Gastkommentar

Viele Hürden beim Umbau der Sozialversicherung

Mehr oder weniger Krankenversicherungen – oder aber gleich gar keine?

Die Regierung lässt eine „Effizienzstudie“ erstellen, die sich mit Fragen der Steuerung im Bereich der Sozialversicherung beschäftigt. Mittlerweile hat die Industriellenvereinigung den Auftrag zu einer solchen Studie gegeben, ebenso die bundesweit tätigen Krankenversicherungsträger (SVA, BVA).

Beide Gutachten verzichten auf eine umfassende politikwissenschaftliche Analyse. Die Steuerungsstrukturen und Institutionen in Österreich haben eine Tradition in der gesellschaftlichen Konfliktbewältigung. Der notwendige Umbau der Gesundheitsversorgung stellt die Dreifaltigkeit der Zuständigkeiten (Bund, soziale Krankenversicherung und Länder) zur Schau und legt damit Konflikte offen, die ihre tiefen Wurzeln in der Ersten Republik haben.

Reformen im Sozialversicherungswesen erfordern politischen Mut und Lust an Visionen. Mut deshalb, weil öffentliche Debatten zu führen sind über Machtverhältnisse in den Strukturen der Sozialversicherung. Visionen deshalb, damit der Umbau mit konkreten Versorgungszielen verknüpft wird.

Steuerungsreformen haben dann Sinn, wenn sie helfen, die Versorgung zu verbessern, ihre progressive Weiterentwicklung fördern und administrative Kosten gering halten. Ohne diese wohlfahrtsstaatlichen Zielsetzungen werden „Lagerinteressen“ siegen und die Rolle der Krankenversicherung als wichtiger Anwalt der Versicherten Makulatur sein.

Reformen waren Stückwerk

Bereits der OECD-Bericht 2011 empfahl eine Straffung der Steuerung des österreichischen Gesundheitssystems. Reformen konzentrieren sich auf die Leistungsseite, waren aber immer Stückwerk und kompromissgetrieben. Seit Jahren ist die Gesundheitsplanung auf das gesamte Gesundheitssystem ausgedehnt ohne nennenswerte Verbesserungen für die Versorgung. Spätestens seit 2008 geht die Angst um, dass Debatten zur Steuerung des Gesundheitssystems Regierungen zu Fall bringen können. Die Reform 2013 ist ein Lehrstück für Konfliktverwaltung, auch wenn einige ihrer Ansätze richtig sind und schemenhaft Gestalt annehmen.

Zusammenführen der Mittel

Im bestehenden ordnungspolitischen Rahmen gibt es mehrere Möglichkeiten, eine soll hier hervorgehoben sein. Das Zusammenführen von Finanzmitteln zur Verbesserung der Angebote in der ambulanten Versorgung ist ein Gebot der Stunde. Synchron mit dem föderalen Aufbau des Landes wären neun regionale Kassen sinnvoll. Darüber hinaus müssten Bund und Hauptverband eine stärkere Steuerungsfunktion einnehmen, damit regionale Akteure entsprechende Orientierung in der Umsetzung von nationalen Versorgungszielen bekommen.

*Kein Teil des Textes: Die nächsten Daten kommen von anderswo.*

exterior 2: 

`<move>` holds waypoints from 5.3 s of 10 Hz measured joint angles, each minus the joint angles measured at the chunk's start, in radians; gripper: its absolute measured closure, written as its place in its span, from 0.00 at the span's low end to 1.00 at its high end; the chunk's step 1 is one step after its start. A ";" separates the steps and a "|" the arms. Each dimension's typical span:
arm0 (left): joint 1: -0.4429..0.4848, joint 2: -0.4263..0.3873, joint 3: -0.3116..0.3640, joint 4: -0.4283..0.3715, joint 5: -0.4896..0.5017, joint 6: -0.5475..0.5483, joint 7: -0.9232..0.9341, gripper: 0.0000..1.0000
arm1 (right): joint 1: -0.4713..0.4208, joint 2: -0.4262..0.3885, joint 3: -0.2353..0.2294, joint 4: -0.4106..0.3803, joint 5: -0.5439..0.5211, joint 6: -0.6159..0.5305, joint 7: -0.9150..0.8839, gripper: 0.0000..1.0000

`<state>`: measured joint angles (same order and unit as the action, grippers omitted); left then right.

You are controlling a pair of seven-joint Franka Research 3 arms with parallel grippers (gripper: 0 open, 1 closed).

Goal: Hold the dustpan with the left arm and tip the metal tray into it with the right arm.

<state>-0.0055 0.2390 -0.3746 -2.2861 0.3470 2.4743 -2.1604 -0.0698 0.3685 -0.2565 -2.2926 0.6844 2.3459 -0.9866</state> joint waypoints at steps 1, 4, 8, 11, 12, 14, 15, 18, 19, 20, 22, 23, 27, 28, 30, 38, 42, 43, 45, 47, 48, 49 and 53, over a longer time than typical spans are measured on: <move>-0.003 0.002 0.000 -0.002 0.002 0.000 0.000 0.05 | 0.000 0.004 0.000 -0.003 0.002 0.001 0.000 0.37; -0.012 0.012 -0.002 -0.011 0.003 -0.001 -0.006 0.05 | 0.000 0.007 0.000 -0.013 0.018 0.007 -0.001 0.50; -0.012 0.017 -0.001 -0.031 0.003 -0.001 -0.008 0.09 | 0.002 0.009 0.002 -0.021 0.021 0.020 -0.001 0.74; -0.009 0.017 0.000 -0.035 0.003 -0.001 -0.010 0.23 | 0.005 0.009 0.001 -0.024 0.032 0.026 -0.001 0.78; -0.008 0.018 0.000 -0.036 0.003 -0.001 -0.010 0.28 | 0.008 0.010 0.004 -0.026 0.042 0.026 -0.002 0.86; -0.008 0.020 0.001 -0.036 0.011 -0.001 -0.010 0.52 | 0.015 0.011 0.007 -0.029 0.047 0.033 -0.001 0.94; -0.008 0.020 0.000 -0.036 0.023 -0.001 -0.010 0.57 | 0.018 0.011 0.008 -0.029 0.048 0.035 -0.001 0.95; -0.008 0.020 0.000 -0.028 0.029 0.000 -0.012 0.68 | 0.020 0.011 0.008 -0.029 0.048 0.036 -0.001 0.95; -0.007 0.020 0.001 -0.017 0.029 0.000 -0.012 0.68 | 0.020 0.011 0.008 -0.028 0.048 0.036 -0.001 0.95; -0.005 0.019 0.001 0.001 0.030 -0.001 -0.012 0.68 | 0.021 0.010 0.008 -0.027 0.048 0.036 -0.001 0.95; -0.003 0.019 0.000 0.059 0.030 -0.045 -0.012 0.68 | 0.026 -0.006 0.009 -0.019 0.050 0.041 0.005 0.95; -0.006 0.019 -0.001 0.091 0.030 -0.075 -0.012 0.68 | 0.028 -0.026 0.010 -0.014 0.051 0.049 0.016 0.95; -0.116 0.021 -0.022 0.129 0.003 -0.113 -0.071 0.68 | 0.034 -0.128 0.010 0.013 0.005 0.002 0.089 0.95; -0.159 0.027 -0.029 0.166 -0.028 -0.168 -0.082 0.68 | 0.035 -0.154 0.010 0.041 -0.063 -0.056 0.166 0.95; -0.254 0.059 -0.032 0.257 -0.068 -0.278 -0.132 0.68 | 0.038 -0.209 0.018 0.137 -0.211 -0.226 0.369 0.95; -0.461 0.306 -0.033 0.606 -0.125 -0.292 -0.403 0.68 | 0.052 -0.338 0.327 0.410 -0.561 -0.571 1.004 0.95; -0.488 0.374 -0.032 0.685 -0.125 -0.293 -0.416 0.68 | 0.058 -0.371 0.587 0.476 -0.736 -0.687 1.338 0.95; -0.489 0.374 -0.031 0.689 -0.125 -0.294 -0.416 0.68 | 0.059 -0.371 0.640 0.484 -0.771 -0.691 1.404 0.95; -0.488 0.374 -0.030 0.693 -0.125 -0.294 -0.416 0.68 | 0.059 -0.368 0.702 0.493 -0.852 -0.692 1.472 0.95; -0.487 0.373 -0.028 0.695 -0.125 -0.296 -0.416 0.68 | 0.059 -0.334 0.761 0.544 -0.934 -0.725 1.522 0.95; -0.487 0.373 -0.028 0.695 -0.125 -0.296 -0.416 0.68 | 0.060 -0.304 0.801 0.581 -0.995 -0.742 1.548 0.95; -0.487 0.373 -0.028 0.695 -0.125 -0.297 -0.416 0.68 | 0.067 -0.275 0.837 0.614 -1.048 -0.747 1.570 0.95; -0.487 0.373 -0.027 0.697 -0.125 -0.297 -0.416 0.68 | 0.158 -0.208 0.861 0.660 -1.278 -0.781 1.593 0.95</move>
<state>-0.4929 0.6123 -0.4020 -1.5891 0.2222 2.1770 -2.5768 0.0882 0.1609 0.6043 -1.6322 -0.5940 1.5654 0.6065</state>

Dazu braucht es Debatten um die Besetzung der notwendigen Leitungsgremien. Diese Auseinandersetzung hat moderiert und öffentlich stattzufinden. Österreichs Gesundheitssystem ist großzügig mit Finanzmitteln und Gerätschaften ausgestattet. Im europäischen Vergleich liegt Österreich im Spitzenfeld. Mit diesen Ressourcen könnten Patienten besser betreut und gesünder erhalten werden.

Strategische Maßnahmen sind zu treffen, Verschwendung zu vermeiden. Diese entstehen gerade durch den Dschungel von Zuständigkeiten und fehlender Koordinierung. Verschwendung ist unethisch und verdirbt den Ruf eines Gesundheitssystems. Die nicht ausreichend aufgearbeiteten Geschehnisse der Zwischenkriegszeit blockieren ja insgesamt Verwaltungsreformen im Wohlfahrtsstaat, nicht nur sinnvolle Reformen der Steuerung im Gesundheitswesen.

Maria M. Hofmarcher-Holzhacker, Ökonomin, Expertin für Gesundheitssysteme. Gründerin HS&I HealthSystemIntelligence und Research Associate Medizinische Universität Wien, Abteilung für Gesundheitsökonomie.